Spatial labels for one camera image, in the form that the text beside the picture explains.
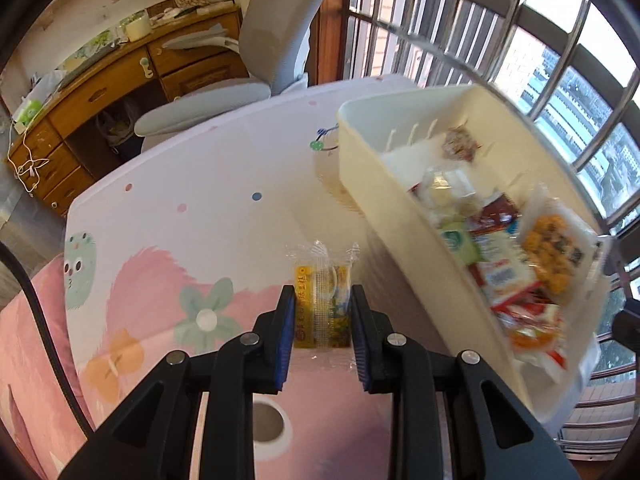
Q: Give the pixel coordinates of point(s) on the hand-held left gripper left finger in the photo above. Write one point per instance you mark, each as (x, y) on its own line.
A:
(282, 340)

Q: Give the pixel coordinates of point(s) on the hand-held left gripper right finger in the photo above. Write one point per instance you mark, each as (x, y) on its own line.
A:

Aim of the exercise: An exact reproduction of the material above is needed, without its pictures.

Completed task:
Spatial labels for one camera image, in the form that the text beside the picture explains.
Q: Give the pixel coordinates of point(s) on the hand-held left gripper left finger in the photo above. Write one point per instance you mark, each as (x, y) on its own line.
A:
(282, 340)

Q: Give the pixel coordinates of point(s) on the hand-held left gripper right finger in the photo above. Write one point per instance you mark, each as (x, y) on its own line.
A:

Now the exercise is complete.